▶ _PROBLEM STATEMENT_:
Since only the total is wanted, give the number of lines in the listing below that hold the string "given" and add nothing.

======== SUPPLIED MATERIAL ========

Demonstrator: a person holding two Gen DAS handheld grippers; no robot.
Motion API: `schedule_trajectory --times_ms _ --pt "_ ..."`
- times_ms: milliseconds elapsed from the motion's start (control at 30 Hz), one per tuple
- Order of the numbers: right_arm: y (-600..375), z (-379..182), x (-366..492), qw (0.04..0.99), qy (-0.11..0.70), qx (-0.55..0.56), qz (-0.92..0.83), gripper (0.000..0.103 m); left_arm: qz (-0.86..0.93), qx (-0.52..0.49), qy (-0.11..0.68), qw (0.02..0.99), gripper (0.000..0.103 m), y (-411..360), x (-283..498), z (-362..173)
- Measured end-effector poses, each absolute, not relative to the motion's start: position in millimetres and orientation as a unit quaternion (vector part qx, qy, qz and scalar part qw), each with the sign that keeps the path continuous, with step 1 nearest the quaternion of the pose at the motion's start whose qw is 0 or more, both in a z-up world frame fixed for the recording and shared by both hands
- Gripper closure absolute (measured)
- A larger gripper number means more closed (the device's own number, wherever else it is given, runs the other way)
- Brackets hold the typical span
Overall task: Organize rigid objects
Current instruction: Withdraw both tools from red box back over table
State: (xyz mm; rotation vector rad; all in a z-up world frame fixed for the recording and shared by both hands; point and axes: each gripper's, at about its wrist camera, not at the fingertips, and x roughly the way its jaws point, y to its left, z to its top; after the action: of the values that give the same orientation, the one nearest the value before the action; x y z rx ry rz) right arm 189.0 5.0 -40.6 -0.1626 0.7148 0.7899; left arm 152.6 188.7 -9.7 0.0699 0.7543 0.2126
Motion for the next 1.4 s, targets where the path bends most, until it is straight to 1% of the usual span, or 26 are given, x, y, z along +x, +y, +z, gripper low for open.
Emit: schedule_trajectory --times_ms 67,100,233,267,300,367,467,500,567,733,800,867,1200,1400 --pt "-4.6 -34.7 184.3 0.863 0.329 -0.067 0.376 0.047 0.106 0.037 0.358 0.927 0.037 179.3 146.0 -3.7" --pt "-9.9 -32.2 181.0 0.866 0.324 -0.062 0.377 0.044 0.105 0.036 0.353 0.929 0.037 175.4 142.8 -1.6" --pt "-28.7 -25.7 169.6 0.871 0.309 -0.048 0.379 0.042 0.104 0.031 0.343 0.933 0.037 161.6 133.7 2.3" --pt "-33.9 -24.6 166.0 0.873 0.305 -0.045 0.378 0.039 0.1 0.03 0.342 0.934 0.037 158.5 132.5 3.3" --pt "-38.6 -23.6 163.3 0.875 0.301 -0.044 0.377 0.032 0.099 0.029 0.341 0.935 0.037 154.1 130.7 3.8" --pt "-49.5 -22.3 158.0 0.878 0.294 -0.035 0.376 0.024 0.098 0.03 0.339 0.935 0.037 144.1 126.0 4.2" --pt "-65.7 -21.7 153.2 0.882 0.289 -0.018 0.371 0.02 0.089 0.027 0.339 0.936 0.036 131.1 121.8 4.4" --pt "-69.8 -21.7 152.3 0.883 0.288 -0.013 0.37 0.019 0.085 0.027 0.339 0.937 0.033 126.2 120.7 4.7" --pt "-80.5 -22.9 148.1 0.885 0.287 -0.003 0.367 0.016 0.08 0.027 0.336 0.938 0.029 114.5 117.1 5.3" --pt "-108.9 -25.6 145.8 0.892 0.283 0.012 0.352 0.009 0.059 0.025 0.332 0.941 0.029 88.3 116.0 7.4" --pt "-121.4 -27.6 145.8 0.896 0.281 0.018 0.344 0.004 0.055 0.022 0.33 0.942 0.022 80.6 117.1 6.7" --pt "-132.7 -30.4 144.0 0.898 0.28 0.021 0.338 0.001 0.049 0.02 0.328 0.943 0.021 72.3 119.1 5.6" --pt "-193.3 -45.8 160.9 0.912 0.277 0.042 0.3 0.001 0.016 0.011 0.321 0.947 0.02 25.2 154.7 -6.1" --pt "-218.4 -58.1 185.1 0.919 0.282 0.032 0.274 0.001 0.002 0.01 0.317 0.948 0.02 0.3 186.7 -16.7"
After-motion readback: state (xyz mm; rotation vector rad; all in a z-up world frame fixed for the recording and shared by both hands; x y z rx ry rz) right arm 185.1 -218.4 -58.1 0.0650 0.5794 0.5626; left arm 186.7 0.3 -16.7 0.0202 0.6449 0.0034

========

▶ _TASK OUTPUT_:
2